Today Colorado moved from Stay-at-home to Safer-at-home. Theoretically, we could have all gotten together to play our games in the same room. We had plans to. And then at the very last moment, they fell apart. We finally had the chance to put up to ten of us in the same place, and the person who originally offered to host said "Oh, I forgot, can we skip it tonight?" So much for socializing. How sad are we?
We had about six days' worth of canned dog food left as of this morning. It was time to brave the wild frontier of Costco. We weren't actually out of a whole lot of other things, but these days, one stocks up when the opportunity presents itself. I experienced no small level of anxiety and outright fear at the prospect of being out in that sort of crowd, and it was definitely a challenge keeping good distance between other shoppers. When I couldn't avoid squeezing past other people, I tried to hold my breath (even under the mask), turn my face away from them, and not actually touch anyone else's body or cart. I have no idea whether I succeeded every time.

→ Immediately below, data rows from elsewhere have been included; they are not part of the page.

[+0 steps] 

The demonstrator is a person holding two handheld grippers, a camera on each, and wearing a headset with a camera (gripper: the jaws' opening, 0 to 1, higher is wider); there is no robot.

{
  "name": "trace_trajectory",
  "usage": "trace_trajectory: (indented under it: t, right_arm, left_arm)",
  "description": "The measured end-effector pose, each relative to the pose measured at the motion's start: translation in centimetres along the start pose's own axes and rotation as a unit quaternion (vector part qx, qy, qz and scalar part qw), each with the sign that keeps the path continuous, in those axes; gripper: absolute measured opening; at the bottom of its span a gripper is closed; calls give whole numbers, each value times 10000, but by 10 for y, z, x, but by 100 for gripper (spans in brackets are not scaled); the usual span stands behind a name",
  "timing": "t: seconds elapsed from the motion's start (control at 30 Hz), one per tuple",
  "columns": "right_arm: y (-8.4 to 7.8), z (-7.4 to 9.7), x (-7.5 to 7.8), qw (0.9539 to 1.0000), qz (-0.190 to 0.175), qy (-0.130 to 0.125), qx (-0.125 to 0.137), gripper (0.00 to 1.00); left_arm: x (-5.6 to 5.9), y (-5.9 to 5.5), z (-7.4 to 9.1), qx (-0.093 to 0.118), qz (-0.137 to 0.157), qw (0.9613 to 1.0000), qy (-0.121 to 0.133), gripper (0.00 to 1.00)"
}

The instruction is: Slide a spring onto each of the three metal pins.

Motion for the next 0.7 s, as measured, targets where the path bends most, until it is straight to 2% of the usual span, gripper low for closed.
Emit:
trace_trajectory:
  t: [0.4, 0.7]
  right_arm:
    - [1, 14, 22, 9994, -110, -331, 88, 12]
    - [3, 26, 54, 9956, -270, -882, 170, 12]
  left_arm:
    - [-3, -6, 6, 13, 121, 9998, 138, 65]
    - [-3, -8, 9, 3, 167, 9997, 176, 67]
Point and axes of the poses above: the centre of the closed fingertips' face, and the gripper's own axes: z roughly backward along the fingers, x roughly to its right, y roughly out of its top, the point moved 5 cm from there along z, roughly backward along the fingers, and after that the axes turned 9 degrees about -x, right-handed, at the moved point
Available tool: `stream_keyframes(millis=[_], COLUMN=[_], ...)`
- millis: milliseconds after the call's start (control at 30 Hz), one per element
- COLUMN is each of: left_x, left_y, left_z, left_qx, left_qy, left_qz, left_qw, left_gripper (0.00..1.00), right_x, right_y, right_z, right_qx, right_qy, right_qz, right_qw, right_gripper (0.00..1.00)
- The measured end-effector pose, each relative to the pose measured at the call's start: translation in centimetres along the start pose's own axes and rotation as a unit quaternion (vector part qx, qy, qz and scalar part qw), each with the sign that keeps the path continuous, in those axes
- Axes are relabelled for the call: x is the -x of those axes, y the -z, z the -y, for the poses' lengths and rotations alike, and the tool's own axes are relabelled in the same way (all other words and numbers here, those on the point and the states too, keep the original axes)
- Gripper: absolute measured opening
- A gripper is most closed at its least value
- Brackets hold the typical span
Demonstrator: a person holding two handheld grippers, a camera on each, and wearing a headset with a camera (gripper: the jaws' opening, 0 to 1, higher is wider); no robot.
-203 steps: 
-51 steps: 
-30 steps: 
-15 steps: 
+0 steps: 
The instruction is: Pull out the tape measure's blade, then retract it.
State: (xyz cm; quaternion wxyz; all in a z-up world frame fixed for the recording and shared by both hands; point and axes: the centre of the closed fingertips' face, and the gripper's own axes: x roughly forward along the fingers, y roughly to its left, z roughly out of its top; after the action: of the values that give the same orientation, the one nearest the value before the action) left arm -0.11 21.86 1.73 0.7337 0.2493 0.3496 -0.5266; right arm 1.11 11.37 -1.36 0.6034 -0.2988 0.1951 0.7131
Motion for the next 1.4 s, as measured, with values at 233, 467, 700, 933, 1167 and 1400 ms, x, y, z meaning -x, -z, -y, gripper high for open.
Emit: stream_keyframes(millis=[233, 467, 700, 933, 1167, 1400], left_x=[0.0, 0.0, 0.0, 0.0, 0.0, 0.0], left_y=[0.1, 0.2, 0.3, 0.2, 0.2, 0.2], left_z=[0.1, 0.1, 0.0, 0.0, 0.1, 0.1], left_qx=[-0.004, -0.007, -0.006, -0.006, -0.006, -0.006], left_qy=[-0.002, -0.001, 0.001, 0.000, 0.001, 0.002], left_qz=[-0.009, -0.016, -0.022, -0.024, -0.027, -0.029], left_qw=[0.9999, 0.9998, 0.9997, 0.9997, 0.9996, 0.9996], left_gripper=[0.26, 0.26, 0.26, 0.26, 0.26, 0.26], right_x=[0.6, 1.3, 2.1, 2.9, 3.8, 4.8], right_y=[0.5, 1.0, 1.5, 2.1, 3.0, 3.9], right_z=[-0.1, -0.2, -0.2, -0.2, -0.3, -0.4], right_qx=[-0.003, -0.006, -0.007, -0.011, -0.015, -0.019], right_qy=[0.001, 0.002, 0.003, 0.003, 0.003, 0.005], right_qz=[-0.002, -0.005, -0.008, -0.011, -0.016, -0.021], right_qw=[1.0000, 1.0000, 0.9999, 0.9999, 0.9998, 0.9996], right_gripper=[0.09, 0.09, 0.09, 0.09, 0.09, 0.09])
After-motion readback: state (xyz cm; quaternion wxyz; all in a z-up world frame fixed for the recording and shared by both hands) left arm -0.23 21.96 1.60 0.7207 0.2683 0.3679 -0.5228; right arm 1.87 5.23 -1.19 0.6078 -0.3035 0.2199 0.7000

We had no self control. I actively discouraged it. If there was an item I thought we might run out of in the next two months, into the cart it went. Or into the second cart. Yes, it took two. It was a good thing that my car is of modest size, or we would have spent the kids' inheritance loading up on pandemic food supplies. Once we had paid and approached the line to leave, we had to steer off to one side and I waited next to the services brochures while he made an appointment to have his snow tires removed. I listened to a lot of people chat to each other when they passed me. One woman was saying to her partner, "This is what happens when you don't go to Costco for three months. This is how you end up with flatbeds." I saw her partner was also pushing a full flatbed cart, and I laughed and said, "And that's how we filled two buggies." Say what you will, we are not going to run out of chocolate syrup or ketchup well until next year. Or the one after it.